### DIRECTIONS
Among the entries below, take the line with "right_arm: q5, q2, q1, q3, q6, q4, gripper" and the line with "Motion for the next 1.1", and output them and every line between them exactly, with nothing else.

### MATERIAL FOR THIS EXERCISE
--- START ---
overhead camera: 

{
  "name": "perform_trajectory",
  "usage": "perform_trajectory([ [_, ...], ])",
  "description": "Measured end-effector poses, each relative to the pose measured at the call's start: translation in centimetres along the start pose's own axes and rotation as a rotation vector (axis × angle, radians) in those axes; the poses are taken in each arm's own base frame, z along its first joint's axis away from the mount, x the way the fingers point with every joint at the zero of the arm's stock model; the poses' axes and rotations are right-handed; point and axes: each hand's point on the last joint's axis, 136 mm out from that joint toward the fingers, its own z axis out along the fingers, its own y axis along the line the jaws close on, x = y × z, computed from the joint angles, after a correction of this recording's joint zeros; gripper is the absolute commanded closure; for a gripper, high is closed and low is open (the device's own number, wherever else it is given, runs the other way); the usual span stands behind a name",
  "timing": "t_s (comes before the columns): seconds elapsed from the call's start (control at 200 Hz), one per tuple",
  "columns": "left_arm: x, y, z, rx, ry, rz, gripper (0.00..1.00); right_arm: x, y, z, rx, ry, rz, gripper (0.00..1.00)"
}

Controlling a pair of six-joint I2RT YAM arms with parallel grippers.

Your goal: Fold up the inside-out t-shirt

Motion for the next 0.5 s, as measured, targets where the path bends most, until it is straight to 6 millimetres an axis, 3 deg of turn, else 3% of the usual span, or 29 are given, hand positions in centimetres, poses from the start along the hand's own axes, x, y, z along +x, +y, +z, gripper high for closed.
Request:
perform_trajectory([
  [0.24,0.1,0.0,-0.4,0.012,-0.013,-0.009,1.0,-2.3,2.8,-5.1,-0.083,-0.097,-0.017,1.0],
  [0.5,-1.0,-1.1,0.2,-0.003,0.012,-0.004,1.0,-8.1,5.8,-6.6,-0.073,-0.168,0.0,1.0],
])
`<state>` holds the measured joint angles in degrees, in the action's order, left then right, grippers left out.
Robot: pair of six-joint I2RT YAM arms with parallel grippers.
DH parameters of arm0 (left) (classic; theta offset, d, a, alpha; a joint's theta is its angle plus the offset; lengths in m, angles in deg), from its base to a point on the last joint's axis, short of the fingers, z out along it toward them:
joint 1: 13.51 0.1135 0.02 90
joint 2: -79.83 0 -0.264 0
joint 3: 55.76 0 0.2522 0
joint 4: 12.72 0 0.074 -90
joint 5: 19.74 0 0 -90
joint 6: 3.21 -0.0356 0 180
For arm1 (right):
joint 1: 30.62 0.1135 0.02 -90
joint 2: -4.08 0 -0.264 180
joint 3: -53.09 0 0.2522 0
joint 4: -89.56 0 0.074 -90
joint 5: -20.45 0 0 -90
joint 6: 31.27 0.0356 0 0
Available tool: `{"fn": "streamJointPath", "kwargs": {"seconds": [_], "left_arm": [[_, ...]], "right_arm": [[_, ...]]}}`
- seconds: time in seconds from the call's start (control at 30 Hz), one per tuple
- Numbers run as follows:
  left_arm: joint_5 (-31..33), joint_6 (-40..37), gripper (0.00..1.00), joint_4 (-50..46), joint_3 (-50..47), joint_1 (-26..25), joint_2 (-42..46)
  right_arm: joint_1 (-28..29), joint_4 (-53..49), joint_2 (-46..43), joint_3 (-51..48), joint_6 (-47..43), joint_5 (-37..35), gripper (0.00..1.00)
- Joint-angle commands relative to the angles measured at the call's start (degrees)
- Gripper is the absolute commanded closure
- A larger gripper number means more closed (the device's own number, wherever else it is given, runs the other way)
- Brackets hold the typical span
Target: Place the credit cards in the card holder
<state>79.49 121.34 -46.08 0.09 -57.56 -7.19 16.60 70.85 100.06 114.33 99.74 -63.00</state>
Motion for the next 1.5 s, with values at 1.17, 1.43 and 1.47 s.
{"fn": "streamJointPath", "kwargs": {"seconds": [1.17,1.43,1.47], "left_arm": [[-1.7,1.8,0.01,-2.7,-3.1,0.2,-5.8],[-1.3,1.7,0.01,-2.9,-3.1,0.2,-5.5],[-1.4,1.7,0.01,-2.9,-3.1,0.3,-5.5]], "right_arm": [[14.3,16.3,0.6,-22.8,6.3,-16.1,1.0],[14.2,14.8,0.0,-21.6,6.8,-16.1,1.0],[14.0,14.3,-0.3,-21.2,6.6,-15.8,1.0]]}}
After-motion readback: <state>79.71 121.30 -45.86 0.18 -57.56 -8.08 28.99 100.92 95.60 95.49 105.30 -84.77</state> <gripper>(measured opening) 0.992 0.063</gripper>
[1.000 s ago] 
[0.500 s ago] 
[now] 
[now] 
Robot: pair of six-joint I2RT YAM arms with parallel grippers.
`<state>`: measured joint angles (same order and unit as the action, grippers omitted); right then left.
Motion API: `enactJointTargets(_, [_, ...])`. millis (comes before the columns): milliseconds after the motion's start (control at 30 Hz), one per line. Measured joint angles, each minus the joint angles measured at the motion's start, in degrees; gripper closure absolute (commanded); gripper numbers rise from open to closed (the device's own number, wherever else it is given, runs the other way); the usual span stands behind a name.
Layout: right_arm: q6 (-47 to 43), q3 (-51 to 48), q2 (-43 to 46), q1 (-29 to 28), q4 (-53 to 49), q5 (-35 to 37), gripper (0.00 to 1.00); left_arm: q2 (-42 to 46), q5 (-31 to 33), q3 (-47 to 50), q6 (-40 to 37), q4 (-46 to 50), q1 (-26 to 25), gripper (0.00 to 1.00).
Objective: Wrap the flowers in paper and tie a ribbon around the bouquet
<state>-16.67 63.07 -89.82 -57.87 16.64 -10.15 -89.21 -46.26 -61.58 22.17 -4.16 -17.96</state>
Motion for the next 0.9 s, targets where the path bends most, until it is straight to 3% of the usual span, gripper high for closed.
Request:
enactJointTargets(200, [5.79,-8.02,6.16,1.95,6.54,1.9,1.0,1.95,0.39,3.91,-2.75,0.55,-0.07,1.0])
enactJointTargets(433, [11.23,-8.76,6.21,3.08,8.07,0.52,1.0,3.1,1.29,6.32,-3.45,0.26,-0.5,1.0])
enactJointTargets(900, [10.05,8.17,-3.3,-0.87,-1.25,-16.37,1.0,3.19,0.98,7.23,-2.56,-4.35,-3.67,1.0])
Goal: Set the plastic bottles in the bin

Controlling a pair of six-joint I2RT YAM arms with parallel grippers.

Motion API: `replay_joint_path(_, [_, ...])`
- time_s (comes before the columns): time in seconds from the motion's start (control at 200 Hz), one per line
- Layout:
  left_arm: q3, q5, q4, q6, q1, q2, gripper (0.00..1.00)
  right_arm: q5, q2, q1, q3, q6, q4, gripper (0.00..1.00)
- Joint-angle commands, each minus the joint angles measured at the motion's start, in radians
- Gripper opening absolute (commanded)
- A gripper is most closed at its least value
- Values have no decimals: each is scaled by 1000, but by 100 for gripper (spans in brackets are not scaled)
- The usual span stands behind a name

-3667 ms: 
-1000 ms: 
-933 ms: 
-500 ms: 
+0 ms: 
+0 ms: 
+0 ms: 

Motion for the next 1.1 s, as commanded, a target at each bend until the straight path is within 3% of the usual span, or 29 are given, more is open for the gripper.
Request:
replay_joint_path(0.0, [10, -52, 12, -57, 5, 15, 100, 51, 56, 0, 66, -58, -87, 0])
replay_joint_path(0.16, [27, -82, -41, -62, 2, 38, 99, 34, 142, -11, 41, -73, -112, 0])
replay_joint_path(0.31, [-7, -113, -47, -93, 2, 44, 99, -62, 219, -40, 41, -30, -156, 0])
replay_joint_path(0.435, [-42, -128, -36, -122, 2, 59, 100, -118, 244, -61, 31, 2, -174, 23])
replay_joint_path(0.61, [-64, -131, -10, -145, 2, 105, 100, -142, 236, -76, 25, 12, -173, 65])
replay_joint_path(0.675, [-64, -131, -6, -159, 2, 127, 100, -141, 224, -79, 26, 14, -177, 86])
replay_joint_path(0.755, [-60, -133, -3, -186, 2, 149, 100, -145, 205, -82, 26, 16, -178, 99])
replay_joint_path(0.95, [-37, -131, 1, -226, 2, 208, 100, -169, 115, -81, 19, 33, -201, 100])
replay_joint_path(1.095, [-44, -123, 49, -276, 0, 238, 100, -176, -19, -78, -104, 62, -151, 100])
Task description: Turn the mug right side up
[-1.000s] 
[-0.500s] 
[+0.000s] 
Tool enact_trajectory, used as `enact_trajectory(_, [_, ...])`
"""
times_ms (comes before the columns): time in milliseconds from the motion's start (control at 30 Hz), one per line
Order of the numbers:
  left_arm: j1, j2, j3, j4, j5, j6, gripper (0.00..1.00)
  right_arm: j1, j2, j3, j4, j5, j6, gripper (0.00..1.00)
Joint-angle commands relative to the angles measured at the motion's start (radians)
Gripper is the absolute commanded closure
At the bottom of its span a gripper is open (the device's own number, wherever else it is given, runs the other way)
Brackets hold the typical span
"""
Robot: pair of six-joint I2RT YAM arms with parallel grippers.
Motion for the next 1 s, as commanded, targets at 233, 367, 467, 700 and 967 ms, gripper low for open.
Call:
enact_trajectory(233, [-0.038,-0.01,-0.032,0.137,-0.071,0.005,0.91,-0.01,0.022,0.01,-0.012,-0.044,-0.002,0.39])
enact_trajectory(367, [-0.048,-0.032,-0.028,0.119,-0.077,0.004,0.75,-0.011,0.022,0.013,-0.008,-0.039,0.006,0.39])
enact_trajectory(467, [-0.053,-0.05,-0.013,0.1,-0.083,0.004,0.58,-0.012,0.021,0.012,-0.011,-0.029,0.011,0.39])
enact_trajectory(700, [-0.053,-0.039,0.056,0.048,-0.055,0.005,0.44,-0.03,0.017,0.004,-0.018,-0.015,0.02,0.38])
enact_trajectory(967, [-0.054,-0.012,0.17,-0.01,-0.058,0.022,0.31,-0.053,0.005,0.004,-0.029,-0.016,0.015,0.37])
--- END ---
### OUTPUT OF THE EXERCISE
  right_arm: q5, q2, q1, q3, q6, q4, gripper (0.00..1.00)
- Joint-angle commands, each minus the joint angles measured at the motion's start, in radians
- Gripper opening absolute (commanded)
- A gripper is most closed at its least value
- Values have no decimals: each is scaled by 1000, but by 100 for gripper (spans in brackets are not scaled)
- The usual span stands behind a name

-3667 ms: 
-1000 ms: 
-933 ms: 
-500 ms: 
+0 ms: 
+0 ms: 
+0 ms: 

Motion for the next 1.1 s, as commanded, a target at each bend until the straight path is within 3% of the usual span, or 29 are given, more is open for the gripper.

Nothing more is needed for this exercise.